Start of Data shown
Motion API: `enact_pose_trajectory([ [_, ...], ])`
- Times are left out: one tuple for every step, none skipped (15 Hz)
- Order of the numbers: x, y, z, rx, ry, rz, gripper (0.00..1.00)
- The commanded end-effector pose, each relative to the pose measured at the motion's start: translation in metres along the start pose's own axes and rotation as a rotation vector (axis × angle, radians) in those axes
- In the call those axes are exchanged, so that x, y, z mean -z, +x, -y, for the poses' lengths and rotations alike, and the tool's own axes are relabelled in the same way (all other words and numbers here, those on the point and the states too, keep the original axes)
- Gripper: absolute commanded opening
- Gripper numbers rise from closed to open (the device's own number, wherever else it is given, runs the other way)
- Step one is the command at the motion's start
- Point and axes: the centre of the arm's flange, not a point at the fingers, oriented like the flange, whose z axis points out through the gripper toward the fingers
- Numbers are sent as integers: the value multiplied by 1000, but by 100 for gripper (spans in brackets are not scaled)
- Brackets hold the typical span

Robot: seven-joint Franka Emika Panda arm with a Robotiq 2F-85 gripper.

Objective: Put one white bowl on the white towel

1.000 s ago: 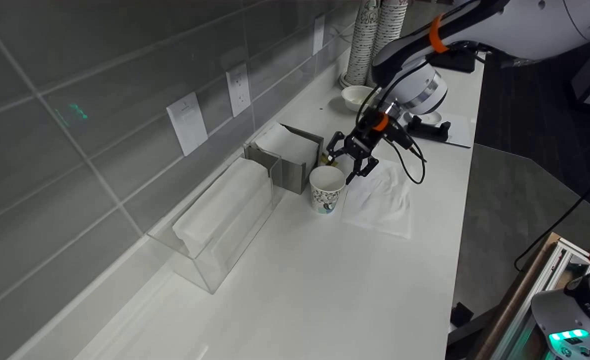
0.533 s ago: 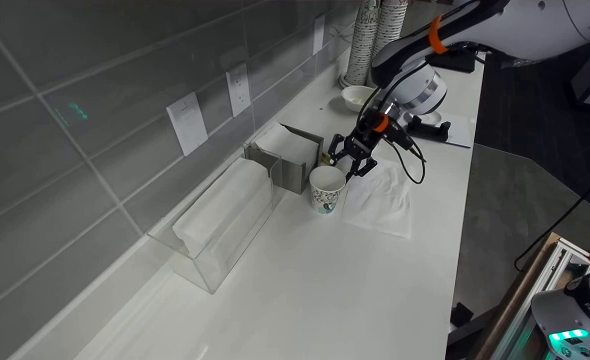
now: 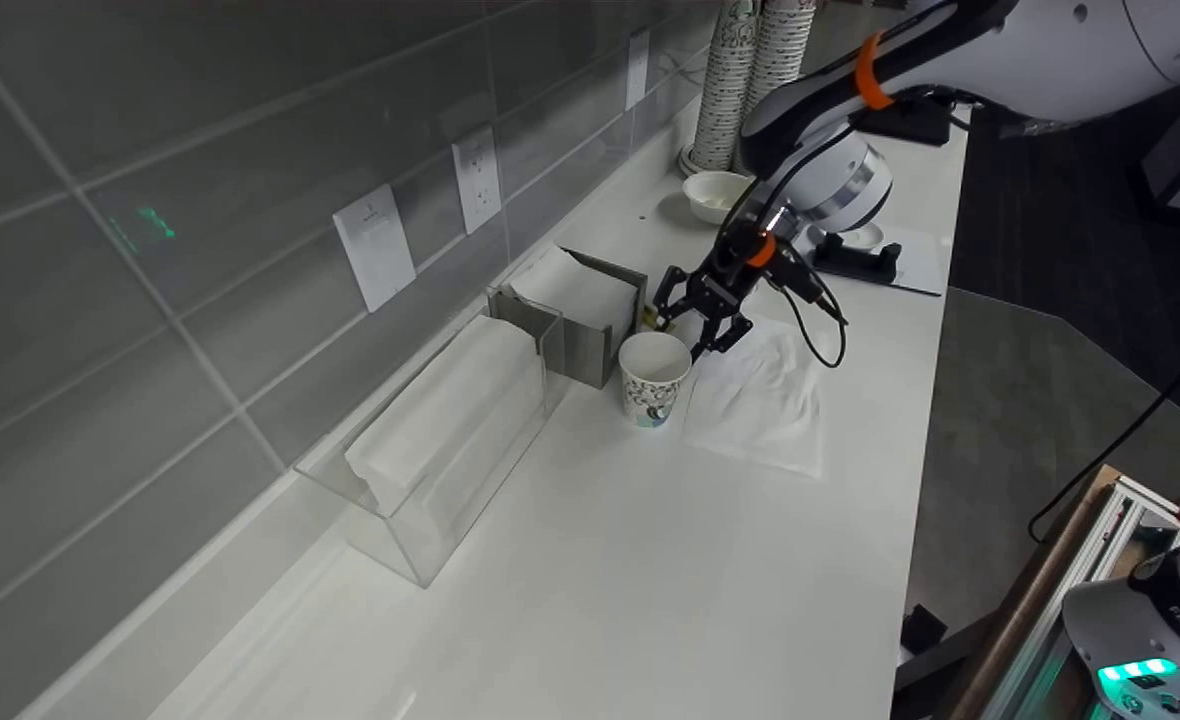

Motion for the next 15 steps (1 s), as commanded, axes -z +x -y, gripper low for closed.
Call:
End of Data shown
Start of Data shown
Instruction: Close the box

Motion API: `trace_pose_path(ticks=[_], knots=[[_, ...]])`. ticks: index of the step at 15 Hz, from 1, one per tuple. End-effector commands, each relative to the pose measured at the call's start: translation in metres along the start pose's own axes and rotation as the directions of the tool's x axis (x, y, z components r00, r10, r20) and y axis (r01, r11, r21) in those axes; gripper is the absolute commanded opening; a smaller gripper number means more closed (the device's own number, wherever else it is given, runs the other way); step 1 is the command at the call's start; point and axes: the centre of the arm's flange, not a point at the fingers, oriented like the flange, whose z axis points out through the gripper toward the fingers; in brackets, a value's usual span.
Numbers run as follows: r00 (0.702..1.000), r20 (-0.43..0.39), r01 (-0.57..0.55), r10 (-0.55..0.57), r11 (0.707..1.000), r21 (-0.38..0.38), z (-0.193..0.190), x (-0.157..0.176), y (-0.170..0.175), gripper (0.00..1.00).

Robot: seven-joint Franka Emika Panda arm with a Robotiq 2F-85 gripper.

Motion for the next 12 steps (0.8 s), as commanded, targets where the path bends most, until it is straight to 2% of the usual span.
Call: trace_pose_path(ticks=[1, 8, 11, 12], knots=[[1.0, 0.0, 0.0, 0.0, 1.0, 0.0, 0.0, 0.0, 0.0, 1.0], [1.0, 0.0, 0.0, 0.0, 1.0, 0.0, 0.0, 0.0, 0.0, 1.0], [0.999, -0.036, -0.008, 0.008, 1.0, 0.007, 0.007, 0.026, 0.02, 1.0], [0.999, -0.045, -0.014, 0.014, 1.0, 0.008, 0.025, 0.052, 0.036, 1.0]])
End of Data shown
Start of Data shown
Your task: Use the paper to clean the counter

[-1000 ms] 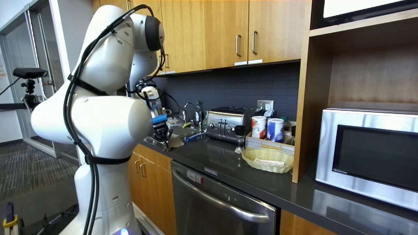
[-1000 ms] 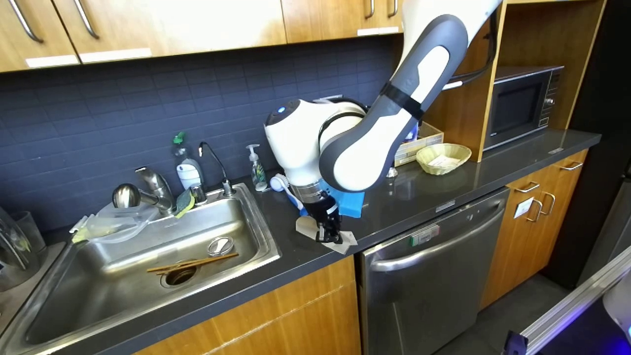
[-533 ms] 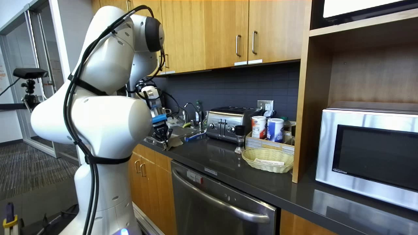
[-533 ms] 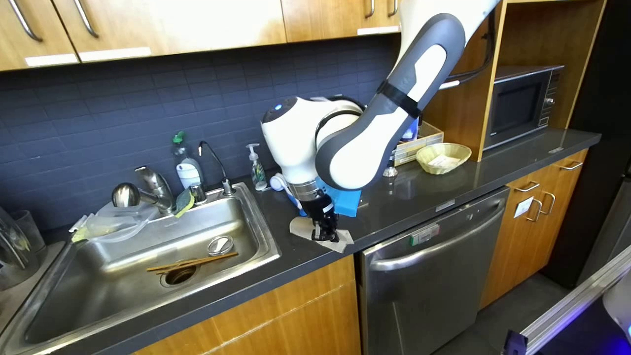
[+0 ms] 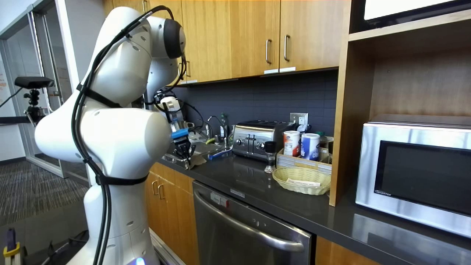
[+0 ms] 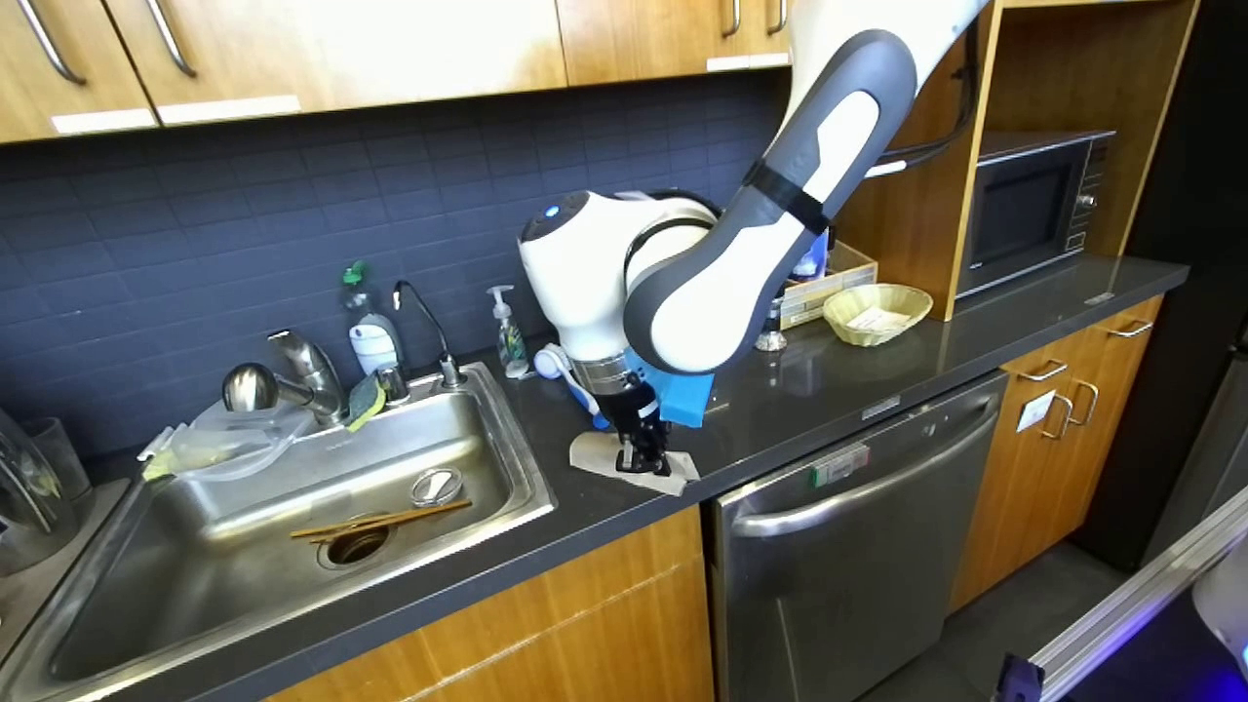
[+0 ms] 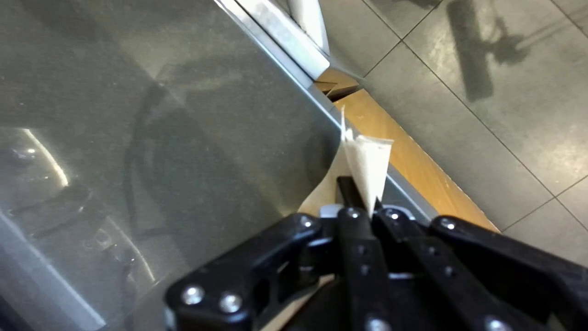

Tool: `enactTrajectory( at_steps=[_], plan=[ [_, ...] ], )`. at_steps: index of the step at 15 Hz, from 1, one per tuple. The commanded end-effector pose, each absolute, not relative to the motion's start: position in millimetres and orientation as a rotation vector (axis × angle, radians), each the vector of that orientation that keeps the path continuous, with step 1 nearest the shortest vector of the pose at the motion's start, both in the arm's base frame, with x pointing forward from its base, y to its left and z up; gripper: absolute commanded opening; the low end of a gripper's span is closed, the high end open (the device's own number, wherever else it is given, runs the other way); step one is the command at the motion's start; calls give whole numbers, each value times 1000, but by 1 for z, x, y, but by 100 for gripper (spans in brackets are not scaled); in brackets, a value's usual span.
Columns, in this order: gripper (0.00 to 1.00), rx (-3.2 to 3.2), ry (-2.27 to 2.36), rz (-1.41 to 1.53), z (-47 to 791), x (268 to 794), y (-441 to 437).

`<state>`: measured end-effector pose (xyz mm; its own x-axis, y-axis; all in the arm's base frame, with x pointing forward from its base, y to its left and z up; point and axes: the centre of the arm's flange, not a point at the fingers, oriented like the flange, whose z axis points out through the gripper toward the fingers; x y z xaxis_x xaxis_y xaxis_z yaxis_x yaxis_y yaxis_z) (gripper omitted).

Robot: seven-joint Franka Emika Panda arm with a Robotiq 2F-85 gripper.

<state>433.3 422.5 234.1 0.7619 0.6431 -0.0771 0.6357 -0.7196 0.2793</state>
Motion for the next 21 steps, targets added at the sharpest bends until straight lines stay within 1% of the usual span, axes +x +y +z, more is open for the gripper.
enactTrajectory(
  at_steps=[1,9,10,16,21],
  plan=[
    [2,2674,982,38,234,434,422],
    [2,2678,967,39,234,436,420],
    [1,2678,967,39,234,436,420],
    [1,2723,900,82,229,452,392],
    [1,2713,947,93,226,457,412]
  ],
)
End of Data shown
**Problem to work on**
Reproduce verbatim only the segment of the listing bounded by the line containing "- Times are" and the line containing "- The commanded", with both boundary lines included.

**Task solution**
- Times are left out: one tuple for every step, none skipped (15 Hz)
- Order of the numbers: x, y, z, rx, ry, rz, gripper (0.00..1.00)
- The commanded end-effector pose, each relative to the pose measured at the motion's start: translation in metres along the start pose's own axes and rotation as a rotation vector (axis × angle, radians) in those axes

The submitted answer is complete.